Cada año, el país requiere aumentar su capacidad de generación en unos 500MW para hacer frente al crecimiento de la economía. Los ambientalistas sugieren que se debe aumentar la eficiencia, produciendo más con menos energía. Así se necesitaría una cifra menor a 500 MW anuales para acomodar el crecimiento. Pero nuestras empresas, que enfrentan un alto precio por energía, ya realizan el esfuerzo eficiente. En nuestra etapa de desarrollo productivo, reducir el consumo es imposible, salvo que quisiéramos transformarnos en un país focalizado en el turismo, al estilo de Costa Rica (país que depende de la hidroelectricidad para la mayor parte de sus necesidades energéticas). Por lo demás, esto es inviable por nuestra localización geográfica, mayor tamaño y población. Descartada esta posibilidad, el desarrollo y la equidad requieren una economía que crece y que usa más energía. Pero las empresas solo pueden competir si sus insumos, entre ellos la electricidad, no son demasiado caros. En resumen, se debe aumentar la producción de electricidad, a un costo razonable.

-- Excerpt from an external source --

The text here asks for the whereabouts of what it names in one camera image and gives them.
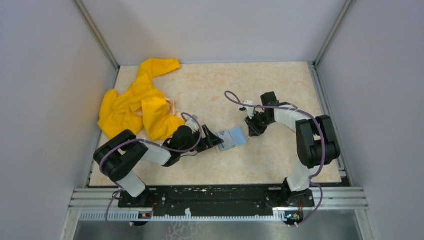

¿De dónde podrían salir los 500 MW en capacidad adicional? Entre las renovables, la energía eólica es impredecible y tiene un factor de planta de menos de un tercio de la capacidad instalada, lo que eleva su costo de inversión. La energía solar aún no es económica, aunque si alguna vez bajaran sus costos, el país tiene excelentes condiciones para su desarrollo. La geotermia parece ser parte del futuro energético: sus costos de instalación no difieren mucho de los de las energías convencionales, y solo la limita actualmente el riesgo de exploración. Las minihidro son ambientalmente atractivas, pero su potencial es limitado (unos 3.000-4000 MW), aparte de requerir líneas de transmisión ubicuas.

Restan como energías de bajo costo la nuclear, la termoelectricidad y el carbón. Dejando de lado la energía nuclear, porque no podría implementarse antes de la mitad de la siguiente década, en el mediano plazo solo quedan el carbón y la hidroelectricidad. Si no se construyen centrales hidroeléctricas –en particular Hidroaysén— tendremos que usar más carbón. El desarrollo usando carbón produce severos daños ambientales y, peor aún, es probable que nuestras exportaciones sean castigadas en el futuro si la energía que usan produce gases invernadero. Por su parte, Hidroaysén tiene un factor de planta muy elevado, prometiendo un suministro estable y que no produce (salvo por la descomposición inicial de material orgánico sumergido) gases invernadero. En general, los desarrollos hidraúlicos en Chile tienen impacto visual, pero sus perjuicios ambientales son menores.

Para concluir, el desarrollo económico es más amable con la naturaleza: basta comparar a Haití con cualquier país desarrollado. A Haití no le quedan bosques porque los han usado como leña. En Europa, los bosques se han recuperado de las depredaciones del pasado. Si deseamos reducir el impacto ambiental, es necesario alcanzar rápido el desarrollo, para así tener la capacidad de destinar recursos a proteger el medio ambiente.

Académico Departamento de Ingeniería Industrial, FCFM-Universidad de Chile.